| First Author | Garg A | Year | 2019 |
| Journal | J Biol Chem | Volume | 294 |
| Issue | 45 | Pages | 16604-16619 |
| PubMed ID | 31515273 | Mgi Jnum | J:283068 |
| Mgi Id | MGI:6383607 | Doi | 10.1074/jbc.RA119.009845 |
| Citation | Garg A, et al. (2019) Structural and mechanistic insights into the interaction of the circadian transcription factor BMAL1 with the KIX domain of the CREB-binding protein. J Biol Chem 294(45):16604-16619 |
| abstractText | The mammalian CLOCK:BMAL1 transcription factor complex and its coactivators CREB-binding protein (CBP)/p300 and mixed-lineage leukemia 1 (MLL1) critically regulate circadian transcription and chromatin modification.
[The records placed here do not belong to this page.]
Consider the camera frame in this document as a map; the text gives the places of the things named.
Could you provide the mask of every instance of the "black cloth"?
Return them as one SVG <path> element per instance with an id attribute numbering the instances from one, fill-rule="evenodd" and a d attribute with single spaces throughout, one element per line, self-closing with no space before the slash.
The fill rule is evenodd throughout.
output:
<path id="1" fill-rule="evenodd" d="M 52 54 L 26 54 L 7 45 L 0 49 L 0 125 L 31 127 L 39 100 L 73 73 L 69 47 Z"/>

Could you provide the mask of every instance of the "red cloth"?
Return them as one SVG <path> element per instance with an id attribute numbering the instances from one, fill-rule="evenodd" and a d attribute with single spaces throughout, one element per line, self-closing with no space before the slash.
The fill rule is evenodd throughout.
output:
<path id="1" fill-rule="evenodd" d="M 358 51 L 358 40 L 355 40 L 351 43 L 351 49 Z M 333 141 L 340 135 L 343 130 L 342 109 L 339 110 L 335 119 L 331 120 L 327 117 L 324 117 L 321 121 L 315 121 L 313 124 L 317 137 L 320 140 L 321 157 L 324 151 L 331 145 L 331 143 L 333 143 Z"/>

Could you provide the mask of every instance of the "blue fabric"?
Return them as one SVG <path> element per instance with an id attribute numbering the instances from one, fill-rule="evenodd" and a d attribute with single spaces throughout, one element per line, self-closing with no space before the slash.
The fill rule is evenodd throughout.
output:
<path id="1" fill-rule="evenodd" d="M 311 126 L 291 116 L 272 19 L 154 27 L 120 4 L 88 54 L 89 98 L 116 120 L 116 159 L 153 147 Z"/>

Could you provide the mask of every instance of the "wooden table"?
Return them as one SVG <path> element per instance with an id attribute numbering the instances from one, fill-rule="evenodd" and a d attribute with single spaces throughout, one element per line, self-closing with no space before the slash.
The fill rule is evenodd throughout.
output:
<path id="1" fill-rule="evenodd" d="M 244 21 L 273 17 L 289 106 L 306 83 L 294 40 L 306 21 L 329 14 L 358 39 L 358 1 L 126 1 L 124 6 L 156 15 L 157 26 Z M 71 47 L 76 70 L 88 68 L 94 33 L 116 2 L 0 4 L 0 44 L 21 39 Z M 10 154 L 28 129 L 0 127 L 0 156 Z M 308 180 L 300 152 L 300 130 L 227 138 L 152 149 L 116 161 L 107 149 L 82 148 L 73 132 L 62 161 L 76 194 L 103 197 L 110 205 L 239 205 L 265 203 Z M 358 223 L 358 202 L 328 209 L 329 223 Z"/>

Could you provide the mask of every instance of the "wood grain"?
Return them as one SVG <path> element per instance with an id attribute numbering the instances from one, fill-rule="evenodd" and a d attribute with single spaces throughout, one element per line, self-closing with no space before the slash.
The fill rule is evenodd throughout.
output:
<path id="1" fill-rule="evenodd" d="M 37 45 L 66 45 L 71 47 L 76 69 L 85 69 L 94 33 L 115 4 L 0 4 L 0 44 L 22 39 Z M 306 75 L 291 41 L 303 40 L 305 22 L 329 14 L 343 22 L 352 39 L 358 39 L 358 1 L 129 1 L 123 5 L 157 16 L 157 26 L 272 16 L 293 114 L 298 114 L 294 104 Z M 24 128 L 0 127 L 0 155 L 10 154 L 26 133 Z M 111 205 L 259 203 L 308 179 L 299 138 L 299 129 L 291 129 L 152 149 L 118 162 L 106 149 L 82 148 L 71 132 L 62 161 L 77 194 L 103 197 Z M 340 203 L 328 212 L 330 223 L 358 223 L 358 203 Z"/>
Circadian oscillations are regulated by interactions of BMAL1's C-terminal transactivation domain (TAD) with the KIX domain of CBP/p300 (activating) and with the clock protein CRY1 (repressing) as well as by the BMAL1 G-region preceding the TAD. Circadian acetylation of Lys(537) within the G-region enhances repressive BMAL1-TAD-CRY1 interactions. Here, we characterized the interaction of the CBP-KIX domain with BMAL1 proteins, including the BMAL1-TAD, parts of the G-region, and Lys(537) Tethering the small compound 1-10 in the MLL-binding pocket of the CBP-KIX domain weakened BMAL1 binding, and MLL1-bound KIX did not form a ternary complex with BMAL1, indicating that the MLL-binding pocket is important for KIX-BMAL1 interactions. Small-angle X-ray scattering (SAXS) models of BMAL1 and BMAL1:KIX complexes revealed that the N-terminal BMAL1 G-region including Lys(537) forms elongated extensions emerging from the bulkier BMAL1-TAD:KIX core complex. Fitting high-resolution KIX domain structures into the SAXS-derived envelopes suggested that the G-region emerges near the MLL-binding pocket, further supporting a role of this pocket in BMAL1 binding. Additionally, mutations in the second CREB-pKID/c-Myb-binding pocket of the KIX domain moderately impacted BMAL1 binding. The BMAL1(K537Q) mutation mimicking Lys(537) acetylation, however, did not affect the KIX-binding affinity, in contrast to its enhancing effect on CRY1 binding. Our results significantly advance the mechanistic understanding of the protein interaction networks controlling CLOCK:BMAL1- and CBP-dependent gene regulation in the mammalian circadian clock. |